_Task to complete_
Write out each line of the material again, word for word.

_Data supplied_
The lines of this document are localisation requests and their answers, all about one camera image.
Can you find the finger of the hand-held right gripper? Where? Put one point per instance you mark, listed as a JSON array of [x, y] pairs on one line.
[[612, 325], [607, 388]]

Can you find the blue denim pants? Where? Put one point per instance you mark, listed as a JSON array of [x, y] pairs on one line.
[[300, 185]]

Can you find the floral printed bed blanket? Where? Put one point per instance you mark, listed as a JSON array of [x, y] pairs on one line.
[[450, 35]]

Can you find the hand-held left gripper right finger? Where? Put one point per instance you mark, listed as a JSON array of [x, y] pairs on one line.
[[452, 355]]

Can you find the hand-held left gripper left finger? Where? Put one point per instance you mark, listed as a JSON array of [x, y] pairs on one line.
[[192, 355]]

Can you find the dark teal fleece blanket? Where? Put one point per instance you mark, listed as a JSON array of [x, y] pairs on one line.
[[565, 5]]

_Problem solution_
The lines of this document are localisation requests and their answers, all about one camera image.
Can you find the finger of the hand-held right gripper? Where? Put one point per instance you mark, listed as a JSON array of [x, y] pairs on one line.
[[612, 325], [607, 388]]

Can you find the blue denim pants? Where? Put one point per instance you mark, listed as a JSON array of [x, y] pairs on one line.
[[300, 185]]

Can you find the floral printed bed blanket? Where? Put one point per instance you mark, listed as a JSON array of [x, y] pairs on one line.
[[450, 35]]

Can you find the hand-held left gripper right finger? Where? Put one point per instance you mark, listed as a JSON array of [x, y] pairs on one line.
[[452, 355]]

Can you find the hand-held left gripper left finger? Where? Put one point per instance you mark, listed as a JSON array of [x, y] pairs on one line.
[[192, 355]]

Can you find the dark teal fleece blanket? Where? Put one point per instance you mark, listed as a JSON array of [x, y] pairs on one line.
[[565, 5]]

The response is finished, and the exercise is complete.